▶ **Provided data**
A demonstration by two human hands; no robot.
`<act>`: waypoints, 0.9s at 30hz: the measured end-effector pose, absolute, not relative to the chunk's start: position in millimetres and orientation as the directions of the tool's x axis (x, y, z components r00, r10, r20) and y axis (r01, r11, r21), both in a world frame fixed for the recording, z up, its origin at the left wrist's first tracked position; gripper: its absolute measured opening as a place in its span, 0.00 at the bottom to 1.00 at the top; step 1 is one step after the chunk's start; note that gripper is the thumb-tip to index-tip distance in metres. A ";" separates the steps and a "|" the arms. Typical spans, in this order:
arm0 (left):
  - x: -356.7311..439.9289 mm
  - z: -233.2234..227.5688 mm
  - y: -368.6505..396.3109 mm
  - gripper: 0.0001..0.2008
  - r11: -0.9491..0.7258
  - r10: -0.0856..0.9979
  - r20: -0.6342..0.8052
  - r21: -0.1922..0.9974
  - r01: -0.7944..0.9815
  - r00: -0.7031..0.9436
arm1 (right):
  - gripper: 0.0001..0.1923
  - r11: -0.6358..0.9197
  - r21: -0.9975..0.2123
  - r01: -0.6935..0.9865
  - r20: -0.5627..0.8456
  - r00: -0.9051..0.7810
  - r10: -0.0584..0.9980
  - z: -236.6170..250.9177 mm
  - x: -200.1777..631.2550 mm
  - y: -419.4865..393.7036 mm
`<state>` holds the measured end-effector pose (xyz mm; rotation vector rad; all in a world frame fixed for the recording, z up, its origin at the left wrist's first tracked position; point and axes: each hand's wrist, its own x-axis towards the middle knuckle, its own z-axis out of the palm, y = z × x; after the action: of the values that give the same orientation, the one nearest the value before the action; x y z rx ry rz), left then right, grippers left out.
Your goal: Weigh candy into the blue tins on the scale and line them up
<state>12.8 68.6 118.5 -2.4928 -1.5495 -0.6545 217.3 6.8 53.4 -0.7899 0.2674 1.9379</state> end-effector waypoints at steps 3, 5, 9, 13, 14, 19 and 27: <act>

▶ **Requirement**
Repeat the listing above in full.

▶ **Worked solution**
A demonstration by two human hands; no robot.
`<act>`: waypoints, 0.9s at 30hz: the measured end-effector pose, absolute, not relative to the chunk's start: position in millimetres and orientation as the directions of the tool's x axis (x, y, z components r00, r10, r20) and y axis (r01, r11, r21), both in a world frame fixed for the recording, z up, its origin at the left wrist's first tracked position; gripper: its absolute measured opening as a place in its span, 0.00 at the bottom to 1.00 at the top; step 1 is one step after the chunk's start; note that gripper is the thumb-tip to index-tip distance in metres. A ";" separates the steps and a "|" the arms. Typical spans, in this order:
arm0 (left):
  - x: -356.7311..439.9289 mm
  - z: -233.2234..227.5688 mm
  - y: -368.6505..396.3109 mm
  - gripper: 0.0001..0.2008
  - r11: -0.9491..0.7258
  - r10: -0.0856..0.9979
  - r20: -0.6342..0.8052
  - r21: -0.1922..0.9974
  - r01: -0.7944..0.9815
  - r00: -0.7031..0.9436
arm1 (right):
  - gripper: 0.0001..0.1923
  - r11: -0.6358..0.9197
  - r21: -0.9975..0.2123
  - r01: -0.6935..0.9865
  - r20: -0.5627..0.8456
  - r00: -0.9051..0.7810
  - r10: -0.0584..0.9980
  - z: -236.6170..250.9177 mm
  - x: -200.1777..631.2550 mm
  - y: -419.4865..393.7036 mm
`<state>` holds the measured end-effector pose (xyz mm; rotation vector rad; all in a world frame fixed for the recording, z up, its origin at the left wrist's first tracked position; point and axes: each hand's wrist, its own x-axis towards the middle knuckle, its own z-axis out of the palm, y = z × x; after the action: of the values that give the same orientation, the one nearest the value before the action; x y z rx ry rz), left then right, grippers left out.
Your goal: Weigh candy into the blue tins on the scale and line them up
<state>12.8 68.6 118.5 -2.4928 -1.5495 -0.6545 217.3 6.8 53.4 -0.7899 0.2674 1.9379</state> end-effector waypoints at steps 3, 5, 9, 13, 14, 19 and 27: <act>

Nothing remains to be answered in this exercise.